House Bill 489 Would Allow Local Voters to Approve 4% Tax on Goods Tourists Buy, Distribute Portion of Money to Rural Communities
“We have 13 million tourists that come through Montana each year, and this bill allows voters to decide for themselves to ask those folks to pitch in.”
By Keila Szpaller for the Daily Montanan

“What we (counties) spend on has changed because of federal regulations, and, quite frankly, because of unfunded mandates coming out of the legislative body,” Briggs said. “Every two years, they tell us, ‘You have to do something else, but by the way, you don’t get any money to do it with.’”
Take some of the money tourists bring to Montana and use it to reduce residential property taxes — that’s the idea behind a bipartisan bill to allow voters in a county to take up a local option sales tax.
If approved by voters, the tax of up to 4% on things like restaurant meals and cabin rentals would go to offset property tax bills for primary residents and help renters, as proposed in House Bill 489.
The bill directs 90% of the money to stay in the county or consolidated city-county that approved the tax, and 9.75% to counties or consolidated governments that aren’t levying the tax, such as rural communities. The rest would be used to defray administrative costs.
Representatives Greg Oblander, R-Billings, lead sponsor, and Tom France, D-Missoula, a co-sponsor, outlined the rationale for the bill at a press conference last week and discussed the reasons it makes sense for Montana’s current economy.
Oblander said LOPTRA, or the Local Option Property Tax Relief Act, is the result of two years’ worth of conversations across Montana, and it balances state oversight with local control.

The bill is crafted in light of a shift in the state economy, with some industries in decline but tourism bringing in an estimated, untapped $5 billion a year, Oblander said.

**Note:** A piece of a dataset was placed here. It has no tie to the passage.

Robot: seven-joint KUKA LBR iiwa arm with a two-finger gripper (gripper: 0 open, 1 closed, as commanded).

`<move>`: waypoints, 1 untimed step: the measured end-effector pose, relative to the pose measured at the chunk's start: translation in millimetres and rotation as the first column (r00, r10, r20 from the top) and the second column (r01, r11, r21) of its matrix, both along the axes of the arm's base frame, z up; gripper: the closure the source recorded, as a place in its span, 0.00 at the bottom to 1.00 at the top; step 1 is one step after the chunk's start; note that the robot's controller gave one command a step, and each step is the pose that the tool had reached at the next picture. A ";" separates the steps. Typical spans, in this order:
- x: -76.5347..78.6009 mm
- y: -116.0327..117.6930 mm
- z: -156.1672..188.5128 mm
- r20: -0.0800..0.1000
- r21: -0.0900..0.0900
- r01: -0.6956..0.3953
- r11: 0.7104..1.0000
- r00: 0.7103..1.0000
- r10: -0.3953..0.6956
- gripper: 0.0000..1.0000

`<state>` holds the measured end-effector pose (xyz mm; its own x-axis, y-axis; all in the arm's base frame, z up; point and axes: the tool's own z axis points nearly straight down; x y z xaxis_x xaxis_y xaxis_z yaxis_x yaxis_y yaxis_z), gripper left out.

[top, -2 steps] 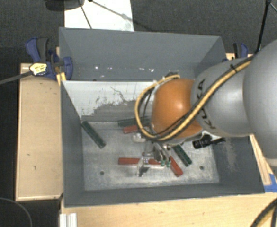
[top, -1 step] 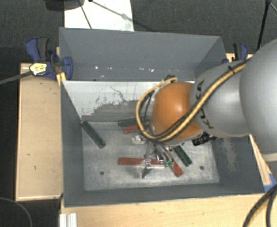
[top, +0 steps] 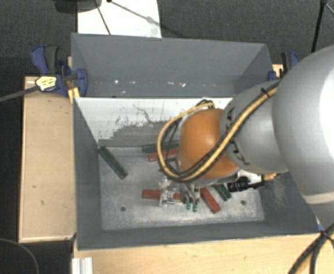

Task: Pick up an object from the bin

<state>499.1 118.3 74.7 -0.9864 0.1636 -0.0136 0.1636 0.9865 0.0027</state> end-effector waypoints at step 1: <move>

He said the bill asks tourists to pay for some of the services they use, and it puts the money toward solving a problem Montanans hear about every day.
“We all know that the problem in Montana is high property taxes,” Oblander said in a statement. “We have 13 million tourists that come through Montana each year, and this bill allows voters to decide for themselves to ask those folks to pitch in.”
Similar bills have been considered in the past, but Jennifer Hensley, a lobbyist with Missoula County, said this legislation was vetted by people who “hated it the most” — and, she said, for “very good” reasons.
The bill is scheduled to be heard Thursday in the House Taxation committee, and France said the proposal this year is bipartisan and has earned wide support. He said it allows local governments to provide services and be fair to local property taxpayers, to “govern effectively and fairly.”
“We have deep blue counties and deep red counties, we have urban counties, and we have rural counties, and they’re all trying to get a handle on this issue,” France said in a statement. “We recognize that they need more tools in the toolbox, and this bill provides that.”
The bill requires 25-75% of the credit to be distributed to renters, as determined by the local government, and a presentation about the bill said local government will determine how to administer that restriction.
County Commissioners from Cascade, Roosevelt and Missoula counties also spoke at the press conference in support of the bill.
Roosevelt County Commissioner Gordon Oelkers said some smaller communities along the Hi-Line see a significant impact from tourism, such as from visitors traveling to and from Glacier National Park, but they have no way to recover funds.
“We have a lot of out of state people coming in, using our infrastructure and using our public safety, (and) this would be a way to capture some of those new dollars,” Oelkers said.
Cascade County Commissioner Joe Briggs said he travels outside Montana a fair amount, and such taxes are expected and would not be a deterrent to tourists.
Briggs, a Republican, also said if Cascade County initiated the local option tax, every residential taxpayer would see a “significant decrease in their property taxes.” However, he said it’s not coming from corporations or other Montana payers, but from outsiders, which is important to him.
The tax is focused on items tourists spend money on, although it would apply to everyone.
Annual visitor spending in Montana includes $1.4 billion on food and beverage, and $1.1 billion on lodging, among other categories, according to data from the Institute for Tourism and Recreation Research at the University of Montana cited by presenters.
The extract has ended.